BEGIN
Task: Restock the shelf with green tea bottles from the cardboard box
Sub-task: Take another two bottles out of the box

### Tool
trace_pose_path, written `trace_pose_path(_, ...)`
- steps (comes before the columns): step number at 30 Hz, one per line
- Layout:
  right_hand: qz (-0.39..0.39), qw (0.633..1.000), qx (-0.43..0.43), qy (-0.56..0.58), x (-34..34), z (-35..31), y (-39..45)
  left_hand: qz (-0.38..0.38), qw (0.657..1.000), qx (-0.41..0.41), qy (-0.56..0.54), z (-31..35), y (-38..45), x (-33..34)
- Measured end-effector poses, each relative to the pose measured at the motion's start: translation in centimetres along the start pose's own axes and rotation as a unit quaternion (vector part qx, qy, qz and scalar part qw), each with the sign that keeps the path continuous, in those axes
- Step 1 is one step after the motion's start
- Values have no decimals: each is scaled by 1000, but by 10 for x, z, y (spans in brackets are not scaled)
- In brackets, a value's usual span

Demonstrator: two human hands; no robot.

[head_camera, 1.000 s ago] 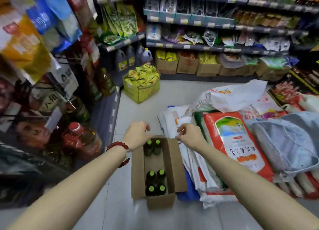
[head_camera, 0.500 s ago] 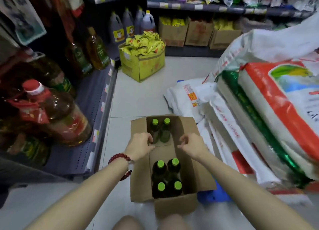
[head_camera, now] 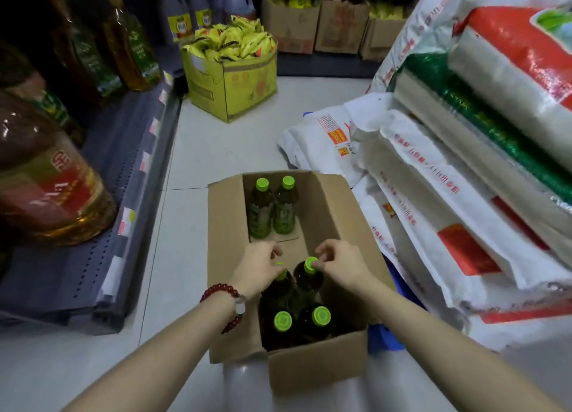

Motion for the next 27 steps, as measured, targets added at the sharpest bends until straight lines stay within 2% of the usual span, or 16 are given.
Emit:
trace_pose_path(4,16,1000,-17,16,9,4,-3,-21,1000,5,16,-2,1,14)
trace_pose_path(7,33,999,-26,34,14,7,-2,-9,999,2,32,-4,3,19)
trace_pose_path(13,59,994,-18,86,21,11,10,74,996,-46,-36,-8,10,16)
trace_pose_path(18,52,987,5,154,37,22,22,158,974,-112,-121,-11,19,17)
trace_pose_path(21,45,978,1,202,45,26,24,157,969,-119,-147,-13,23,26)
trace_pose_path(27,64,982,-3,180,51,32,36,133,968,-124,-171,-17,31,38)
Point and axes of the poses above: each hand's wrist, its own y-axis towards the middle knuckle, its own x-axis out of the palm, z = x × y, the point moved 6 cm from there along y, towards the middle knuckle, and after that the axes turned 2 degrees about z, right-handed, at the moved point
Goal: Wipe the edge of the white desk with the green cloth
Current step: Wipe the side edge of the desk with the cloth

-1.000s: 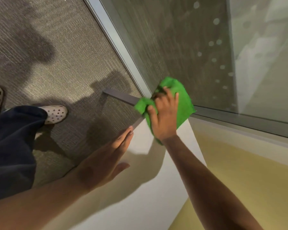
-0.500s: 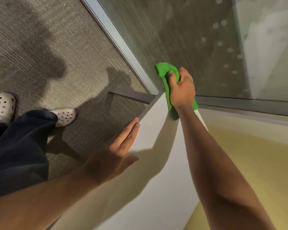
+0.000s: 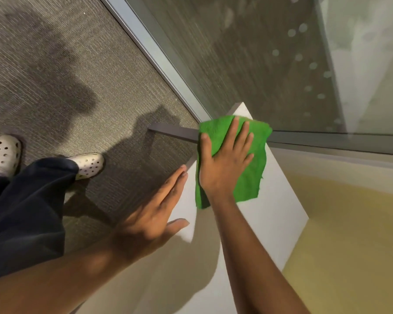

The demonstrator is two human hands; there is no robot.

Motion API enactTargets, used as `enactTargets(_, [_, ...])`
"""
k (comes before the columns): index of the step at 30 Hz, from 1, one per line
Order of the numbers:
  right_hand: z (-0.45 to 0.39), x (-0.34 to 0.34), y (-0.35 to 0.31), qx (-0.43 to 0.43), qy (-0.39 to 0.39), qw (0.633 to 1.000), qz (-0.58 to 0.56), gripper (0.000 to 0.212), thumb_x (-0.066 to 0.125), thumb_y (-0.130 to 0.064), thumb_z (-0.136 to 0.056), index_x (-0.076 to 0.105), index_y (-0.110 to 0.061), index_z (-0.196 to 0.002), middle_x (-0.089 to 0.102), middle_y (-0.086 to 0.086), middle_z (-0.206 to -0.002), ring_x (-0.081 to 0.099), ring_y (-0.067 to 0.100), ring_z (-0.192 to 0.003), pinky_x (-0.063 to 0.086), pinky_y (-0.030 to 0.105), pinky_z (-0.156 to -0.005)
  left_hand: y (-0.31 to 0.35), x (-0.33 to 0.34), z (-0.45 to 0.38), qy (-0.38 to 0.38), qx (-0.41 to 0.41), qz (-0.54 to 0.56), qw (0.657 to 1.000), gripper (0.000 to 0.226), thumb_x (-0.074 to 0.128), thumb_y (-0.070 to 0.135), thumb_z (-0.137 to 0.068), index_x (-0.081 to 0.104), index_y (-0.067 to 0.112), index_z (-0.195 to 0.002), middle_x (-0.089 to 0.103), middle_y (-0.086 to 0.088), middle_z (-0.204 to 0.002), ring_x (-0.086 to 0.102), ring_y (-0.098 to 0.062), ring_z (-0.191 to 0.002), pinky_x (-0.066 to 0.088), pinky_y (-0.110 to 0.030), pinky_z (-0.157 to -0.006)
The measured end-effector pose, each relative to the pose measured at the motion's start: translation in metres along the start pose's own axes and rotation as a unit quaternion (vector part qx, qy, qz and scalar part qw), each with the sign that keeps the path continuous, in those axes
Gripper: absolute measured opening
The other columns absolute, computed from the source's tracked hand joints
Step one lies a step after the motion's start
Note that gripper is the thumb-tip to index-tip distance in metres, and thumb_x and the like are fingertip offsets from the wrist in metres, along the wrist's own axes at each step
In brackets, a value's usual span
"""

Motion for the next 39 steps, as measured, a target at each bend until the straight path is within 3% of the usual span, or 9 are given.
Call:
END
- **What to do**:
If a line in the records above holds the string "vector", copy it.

- **Exercise result**:
- Measured end-effector poses, each relative to the pose measured at the motion's start: translation in centimetres along the start pose's own axes and rotation as a unit quaternion (vector part qx, qy, qz and scalar part qw), each with the sign that keeps the path continuous, in those axes
The measured end-effector pose, each relative to the pose measured at the motion's start: translation in metres along the start pose's own axes and rotation as a unit quaternion (vector part qx, qy, qz and scalar part qw), each with the sign that keeps the path continuous, in those axes

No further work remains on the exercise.